Inquadramento | Il pregiudizio alla stabilità e alla sicurezza | L'alterazione del decoro architettonico | L'inservibilità al godimento anche di un solo condomino | Casistica | Guida all’approfondimento |

 

Il comma 4 (ex comma 2) dell'art. 1120 c.c. specifica, in materia di condominio, che «sono vietate le innovazioni che possano recare pregiudizio alla stabilità o alla sicurezza del fabbricato, che ne alterino il decoro architettonico o che rendano taluni parti comuni dell'edificio inservibili all'uso o al godimento anche di un solo condomino», mentre, nella comunione, con l'art. 1108 c.c., si assiste a limiti meno severi, inibendo solo quelle opere che possano provocare un pregiudizio ad alcuno dei partecipanti o importino una spesa eccessivamente gravosa.
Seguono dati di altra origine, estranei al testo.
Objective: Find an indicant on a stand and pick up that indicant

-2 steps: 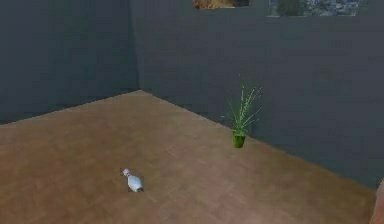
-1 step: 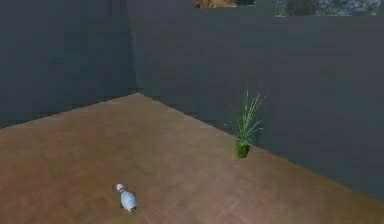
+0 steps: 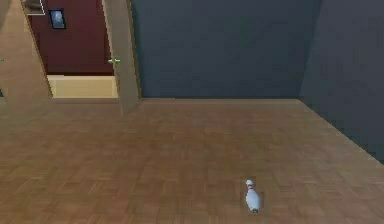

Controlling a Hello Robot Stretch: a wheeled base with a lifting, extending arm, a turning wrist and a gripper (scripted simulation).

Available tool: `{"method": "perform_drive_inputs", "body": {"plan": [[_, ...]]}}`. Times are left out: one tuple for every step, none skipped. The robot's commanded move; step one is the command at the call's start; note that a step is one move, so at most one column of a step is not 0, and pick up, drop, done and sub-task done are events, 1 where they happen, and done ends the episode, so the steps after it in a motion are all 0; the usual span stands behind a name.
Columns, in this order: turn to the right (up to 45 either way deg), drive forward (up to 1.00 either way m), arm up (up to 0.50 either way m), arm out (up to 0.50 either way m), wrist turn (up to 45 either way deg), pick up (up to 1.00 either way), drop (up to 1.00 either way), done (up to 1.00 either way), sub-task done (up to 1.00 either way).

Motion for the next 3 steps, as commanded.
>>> {"method": "perform_drive_inputs", "body": {"plan": [[-30.0,0.00,0.00,0.00,0.0,0.00,0.00,0.00,0.00],[0.0,1.00,0.00,0.00,0.0,0.00,0.00,0.00,0.00],[0.0,1.00,0.00,0.00,0.0,0.00,0.00,0.00,0.00]]}}
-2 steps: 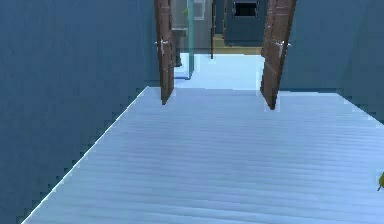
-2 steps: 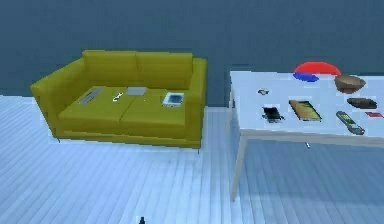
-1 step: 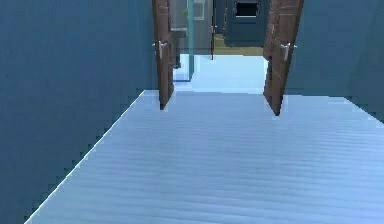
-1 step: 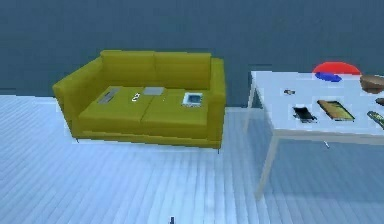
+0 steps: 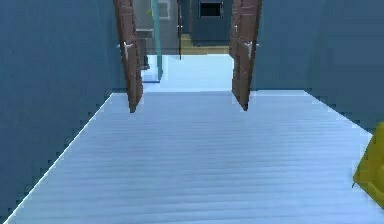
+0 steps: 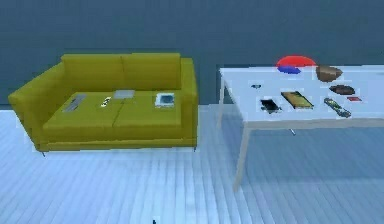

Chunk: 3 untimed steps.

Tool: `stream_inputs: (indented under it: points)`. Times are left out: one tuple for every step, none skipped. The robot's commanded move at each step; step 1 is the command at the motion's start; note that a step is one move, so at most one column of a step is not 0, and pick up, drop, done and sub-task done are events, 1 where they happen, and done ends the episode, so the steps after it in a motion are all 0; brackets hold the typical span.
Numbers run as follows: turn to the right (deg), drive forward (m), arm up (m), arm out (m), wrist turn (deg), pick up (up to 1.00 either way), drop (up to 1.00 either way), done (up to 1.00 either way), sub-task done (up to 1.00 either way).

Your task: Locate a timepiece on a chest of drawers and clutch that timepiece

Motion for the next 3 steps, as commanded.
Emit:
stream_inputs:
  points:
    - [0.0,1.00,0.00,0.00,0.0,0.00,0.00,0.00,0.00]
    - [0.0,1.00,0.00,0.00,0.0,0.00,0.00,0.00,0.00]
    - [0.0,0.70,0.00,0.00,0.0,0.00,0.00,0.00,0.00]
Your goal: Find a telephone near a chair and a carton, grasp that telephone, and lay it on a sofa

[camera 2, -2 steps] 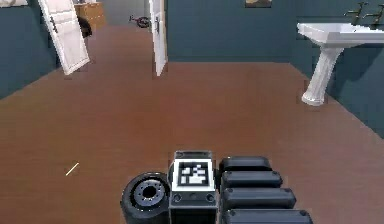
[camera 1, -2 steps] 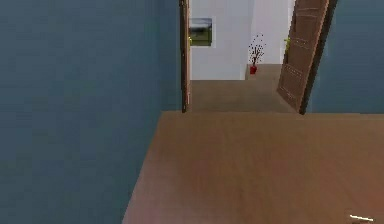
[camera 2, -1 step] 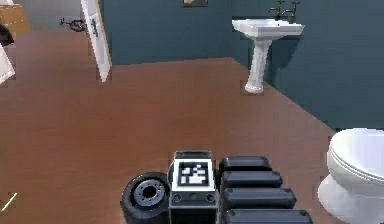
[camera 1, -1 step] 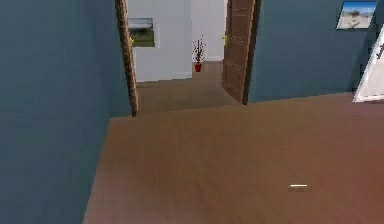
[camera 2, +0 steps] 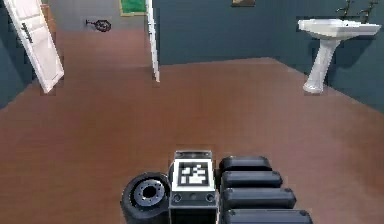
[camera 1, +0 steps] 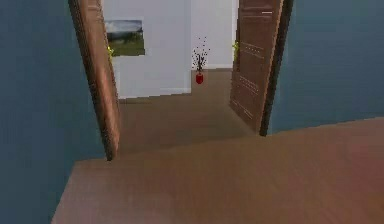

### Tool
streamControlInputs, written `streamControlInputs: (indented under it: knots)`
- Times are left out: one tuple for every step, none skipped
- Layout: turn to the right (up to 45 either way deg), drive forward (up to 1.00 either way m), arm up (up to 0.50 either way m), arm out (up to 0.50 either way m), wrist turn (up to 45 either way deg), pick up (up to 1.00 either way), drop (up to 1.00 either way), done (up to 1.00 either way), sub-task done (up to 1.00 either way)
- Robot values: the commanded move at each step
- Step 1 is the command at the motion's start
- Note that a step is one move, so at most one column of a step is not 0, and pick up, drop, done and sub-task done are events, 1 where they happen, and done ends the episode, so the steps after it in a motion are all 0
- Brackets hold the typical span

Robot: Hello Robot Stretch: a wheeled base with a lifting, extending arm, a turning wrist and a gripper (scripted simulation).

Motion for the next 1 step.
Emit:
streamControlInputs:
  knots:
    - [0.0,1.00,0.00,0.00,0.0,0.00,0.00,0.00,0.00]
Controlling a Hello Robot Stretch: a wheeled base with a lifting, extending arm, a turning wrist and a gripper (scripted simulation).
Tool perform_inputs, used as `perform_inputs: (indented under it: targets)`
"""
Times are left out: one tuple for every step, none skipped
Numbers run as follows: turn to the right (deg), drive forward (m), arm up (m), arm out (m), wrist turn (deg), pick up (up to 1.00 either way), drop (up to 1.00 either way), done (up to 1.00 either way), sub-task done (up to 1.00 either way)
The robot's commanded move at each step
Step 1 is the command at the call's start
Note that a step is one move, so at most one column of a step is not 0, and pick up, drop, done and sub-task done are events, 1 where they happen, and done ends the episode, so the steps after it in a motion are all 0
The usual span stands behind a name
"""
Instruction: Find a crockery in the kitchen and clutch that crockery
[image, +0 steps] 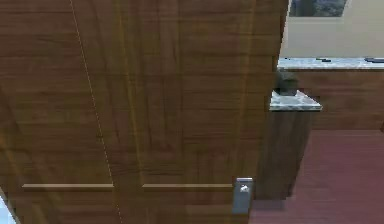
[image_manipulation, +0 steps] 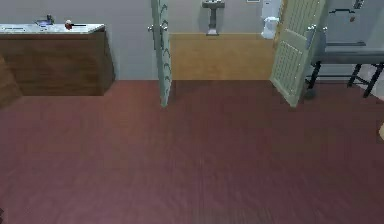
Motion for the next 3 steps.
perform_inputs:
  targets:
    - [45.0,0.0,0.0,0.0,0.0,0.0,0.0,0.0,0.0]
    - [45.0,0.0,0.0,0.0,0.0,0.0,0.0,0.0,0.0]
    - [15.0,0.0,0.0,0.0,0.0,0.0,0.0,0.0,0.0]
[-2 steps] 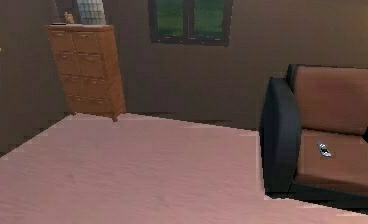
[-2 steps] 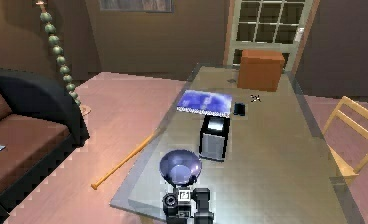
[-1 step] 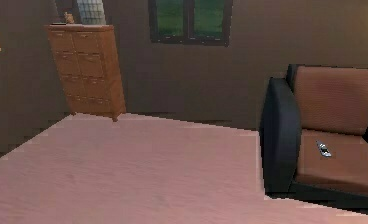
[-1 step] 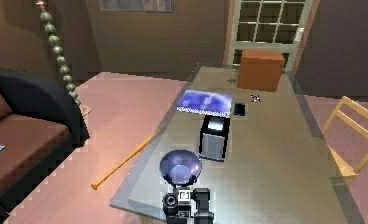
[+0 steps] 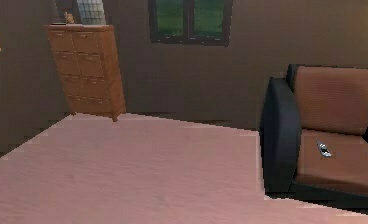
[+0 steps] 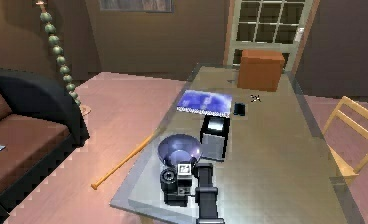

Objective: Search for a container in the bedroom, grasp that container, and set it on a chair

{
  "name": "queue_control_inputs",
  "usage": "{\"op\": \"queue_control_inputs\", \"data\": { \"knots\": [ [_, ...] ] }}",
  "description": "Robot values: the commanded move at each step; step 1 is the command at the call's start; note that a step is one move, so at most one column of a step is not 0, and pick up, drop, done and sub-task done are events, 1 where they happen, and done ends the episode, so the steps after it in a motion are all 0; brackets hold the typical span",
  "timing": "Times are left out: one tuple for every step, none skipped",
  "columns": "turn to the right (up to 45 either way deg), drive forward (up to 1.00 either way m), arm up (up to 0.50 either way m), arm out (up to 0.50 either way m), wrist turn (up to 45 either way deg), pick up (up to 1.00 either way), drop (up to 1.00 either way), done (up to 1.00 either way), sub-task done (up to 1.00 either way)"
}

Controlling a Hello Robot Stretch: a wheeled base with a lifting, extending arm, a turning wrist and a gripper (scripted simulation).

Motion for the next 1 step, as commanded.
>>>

Il Legislatore, in tal modo, ha posto dei limiti ben precisi alle decisioni dell'assemblea, anche se adottate con i quorum elevati di cui al comma 5 dell'art. 1136 c.c., intendendo così salvaguardare i diritti della collettività e dei singoli partecipanti del condominio da eventuali abusi della maggioranza; in altri termini, quest'ultima può approvare qualsiasi innovazione, purché diretta a migliorare la cosa comune o il godimento della stessa, ma non può danneggiare né le parti comuni né gli interessi dei condomini. Sotto il profilo della tecnica legislativa adoperata, è interessante notare come la norma menziona l'effetto (fattuale) in luogo della causa (giuridica); le innovazioni pregiudizievoli anziché la causa specifica...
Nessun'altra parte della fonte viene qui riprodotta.